-- TASK DETAILS --
Determine how many lines in this listing contain the word "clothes" and report that number by itself.

Top of SUPPLIED INFORMATION

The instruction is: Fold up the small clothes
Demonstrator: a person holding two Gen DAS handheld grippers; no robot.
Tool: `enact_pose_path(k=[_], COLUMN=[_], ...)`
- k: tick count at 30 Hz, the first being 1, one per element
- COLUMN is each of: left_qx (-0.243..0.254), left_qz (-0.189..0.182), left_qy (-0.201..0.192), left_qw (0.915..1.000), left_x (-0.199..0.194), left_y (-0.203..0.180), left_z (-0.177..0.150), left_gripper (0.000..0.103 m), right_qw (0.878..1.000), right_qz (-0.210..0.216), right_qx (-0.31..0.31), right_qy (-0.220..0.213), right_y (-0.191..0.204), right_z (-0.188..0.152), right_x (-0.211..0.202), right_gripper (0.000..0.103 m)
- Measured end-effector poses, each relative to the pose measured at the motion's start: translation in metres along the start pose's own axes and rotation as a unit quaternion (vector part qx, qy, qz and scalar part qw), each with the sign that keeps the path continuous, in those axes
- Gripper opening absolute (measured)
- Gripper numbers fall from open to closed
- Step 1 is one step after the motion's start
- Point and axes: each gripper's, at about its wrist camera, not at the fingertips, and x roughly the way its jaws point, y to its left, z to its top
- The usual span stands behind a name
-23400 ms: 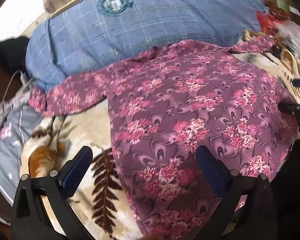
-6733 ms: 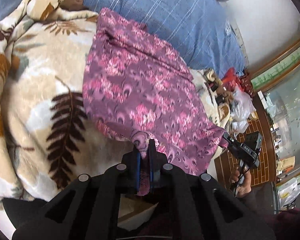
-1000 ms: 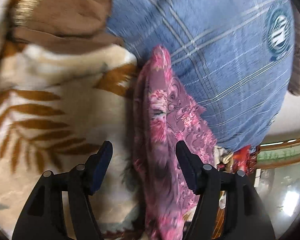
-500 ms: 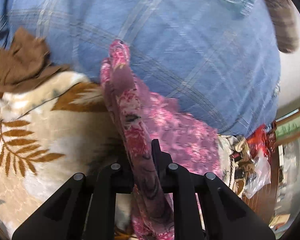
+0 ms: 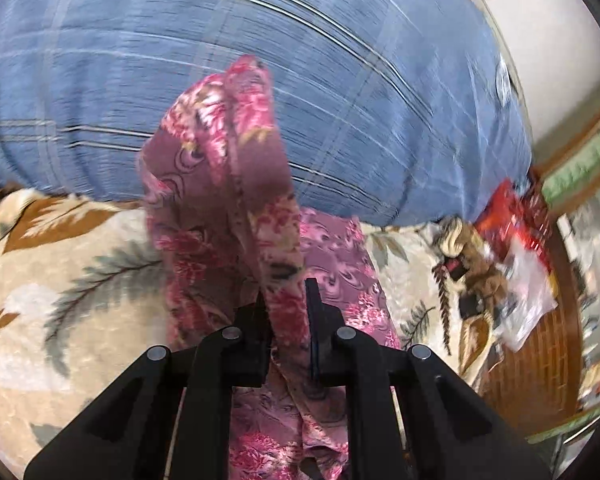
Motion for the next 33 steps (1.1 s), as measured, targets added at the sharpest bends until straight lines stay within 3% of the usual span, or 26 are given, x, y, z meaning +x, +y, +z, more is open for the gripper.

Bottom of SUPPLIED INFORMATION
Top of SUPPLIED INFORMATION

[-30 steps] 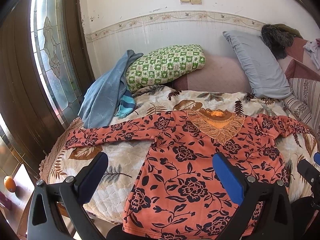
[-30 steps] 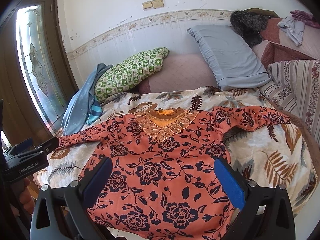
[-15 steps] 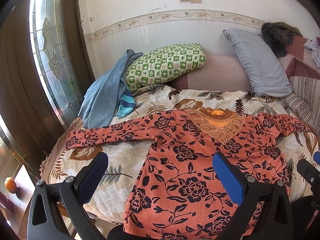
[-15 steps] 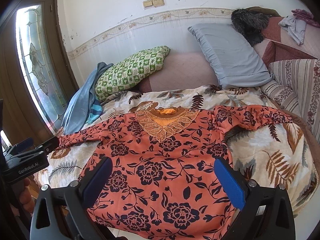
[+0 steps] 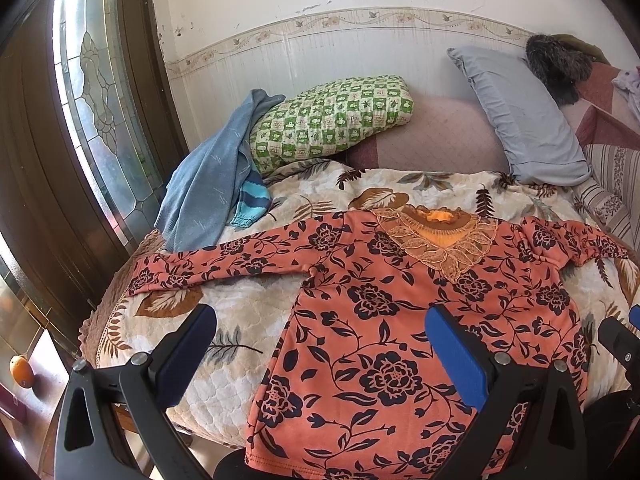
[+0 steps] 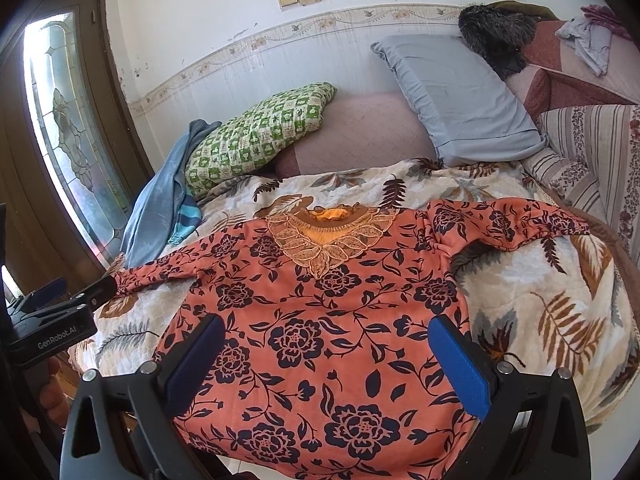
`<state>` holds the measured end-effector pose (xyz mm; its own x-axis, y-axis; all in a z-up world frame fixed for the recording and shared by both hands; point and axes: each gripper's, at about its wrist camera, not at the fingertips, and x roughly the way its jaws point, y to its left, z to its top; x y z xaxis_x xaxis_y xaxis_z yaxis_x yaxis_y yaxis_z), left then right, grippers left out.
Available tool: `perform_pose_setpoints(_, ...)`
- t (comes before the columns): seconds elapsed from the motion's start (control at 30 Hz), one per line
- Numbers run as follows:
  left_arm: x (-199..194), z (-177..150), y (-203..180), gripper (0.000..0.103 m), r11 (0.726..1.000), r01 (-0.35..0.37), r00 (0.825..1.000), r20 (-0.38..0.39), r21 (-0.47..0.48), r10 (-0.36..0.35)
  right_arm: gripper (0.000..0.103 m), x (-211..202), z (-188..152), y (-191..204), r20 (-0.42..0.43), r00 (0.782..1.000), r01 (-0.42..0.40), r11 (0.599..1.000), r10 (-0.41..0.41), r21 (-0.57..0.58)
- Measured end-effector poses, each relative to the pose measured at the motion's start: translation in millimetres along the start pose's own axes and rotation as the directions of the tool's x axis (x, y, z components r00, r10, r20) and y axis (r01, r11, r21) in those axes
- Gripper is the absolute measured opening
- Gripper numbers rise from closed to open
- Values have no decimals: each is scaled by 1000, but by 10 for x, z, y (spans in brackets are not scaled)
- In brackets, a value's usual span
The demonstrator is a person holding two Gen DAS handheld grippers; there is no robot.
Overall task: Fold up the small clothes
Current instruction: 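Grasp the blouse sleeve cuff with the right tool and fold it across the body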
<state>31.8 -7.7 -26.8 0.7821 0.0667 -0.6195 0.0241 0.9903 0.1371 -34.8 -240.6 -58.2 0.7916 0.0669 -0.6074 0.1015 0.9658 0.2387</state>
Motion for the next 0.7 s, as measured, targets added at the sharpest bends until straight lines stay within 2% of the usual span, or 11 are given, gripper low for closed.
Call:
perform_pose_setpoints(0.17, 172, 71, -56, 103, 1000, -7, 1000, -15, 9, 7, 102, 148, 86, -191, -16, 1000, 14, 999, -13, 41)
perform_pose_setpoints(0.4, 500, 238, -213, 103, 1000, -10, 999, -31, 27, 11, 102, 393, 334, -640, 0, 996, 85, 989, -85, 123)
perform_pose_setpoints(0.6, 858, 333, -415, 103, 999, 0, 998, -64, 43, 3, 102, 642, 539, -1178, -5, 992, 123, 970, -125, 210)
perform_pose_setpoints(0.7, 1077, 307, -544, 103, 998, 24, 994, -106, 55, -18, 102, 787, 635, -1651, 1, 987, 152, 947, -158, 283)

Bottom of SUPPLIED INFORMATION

-- COMPLETED TASK --
2